▸ **Data provided**
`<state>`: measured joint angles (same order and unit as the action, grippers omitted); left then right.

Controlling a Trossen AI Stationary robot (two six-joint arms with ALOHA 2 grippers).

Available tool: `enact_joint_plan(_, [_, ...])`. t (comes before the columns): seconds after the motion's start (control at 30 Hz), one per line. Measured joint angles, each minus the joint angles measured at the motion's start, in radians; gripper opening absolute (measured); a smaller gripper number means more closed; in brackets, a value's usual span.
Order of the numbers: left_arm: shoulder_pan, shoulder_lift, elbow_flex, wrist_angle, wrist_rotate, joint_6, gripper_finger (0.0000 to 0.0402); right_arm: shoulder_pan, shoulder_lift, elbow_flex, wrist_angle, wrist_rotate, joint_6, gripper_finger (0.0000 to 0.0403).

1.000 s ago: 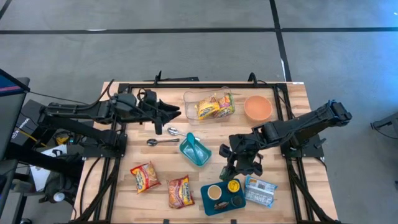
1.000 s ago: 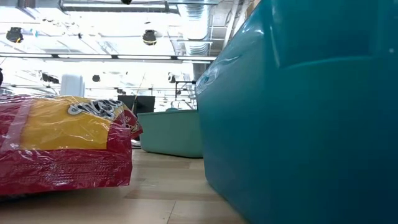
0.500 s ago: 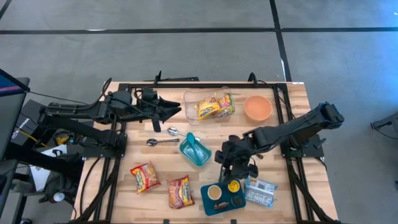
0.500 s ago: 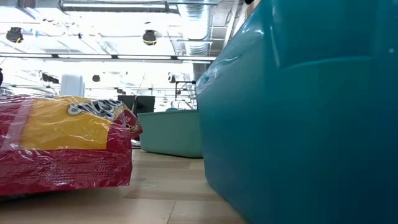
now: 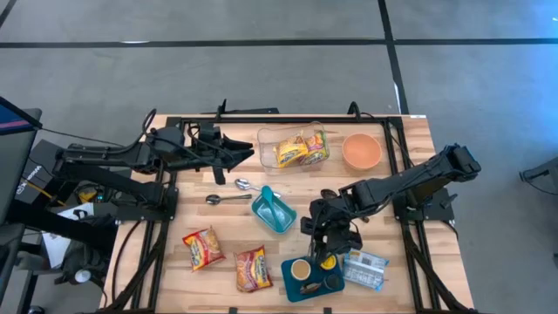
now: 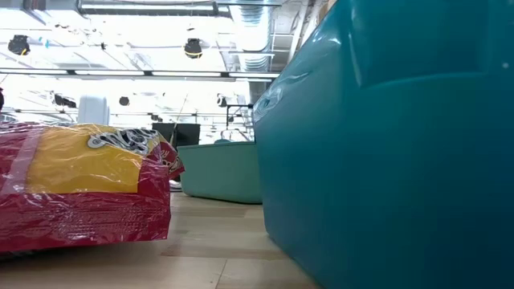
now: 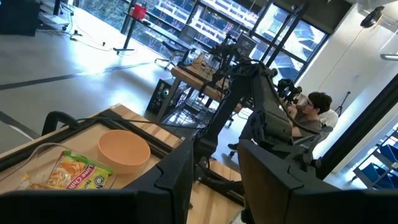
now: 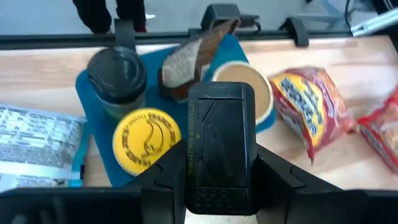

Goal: Pick & Place Food Item
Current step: Put the black seasoning can into the blue bin

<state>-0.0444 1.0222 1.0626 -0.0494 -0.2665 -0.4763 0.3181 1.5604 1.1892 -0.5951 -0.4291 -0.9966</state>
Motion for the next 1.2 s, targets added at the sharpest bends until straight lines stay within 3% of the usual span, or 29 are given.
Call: enact_joint_plan(1.2, [0.0,0.0,0.0,0.013,0.0,0.0,0.0123,0.023,0.131,0.009,0.061,-0.11,-0.006,0.0121])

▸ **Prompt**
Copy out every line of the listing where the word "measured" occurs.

▸ **Output**
`<state>`: measured joint angles (same order and unit as the action, grippers omitted); left then right.
Available tool: `enact_joint_plan(_, [_, ...])`. t (comes before the columns): seconds after the motion's start (control at 30 Hz), one per line. Measured joint angles, each minus the joint angles measured at the motion's start, in radians; gripper opening absolute (measured); a smaller gripper number means more closed; in brackets, a value's usual span.

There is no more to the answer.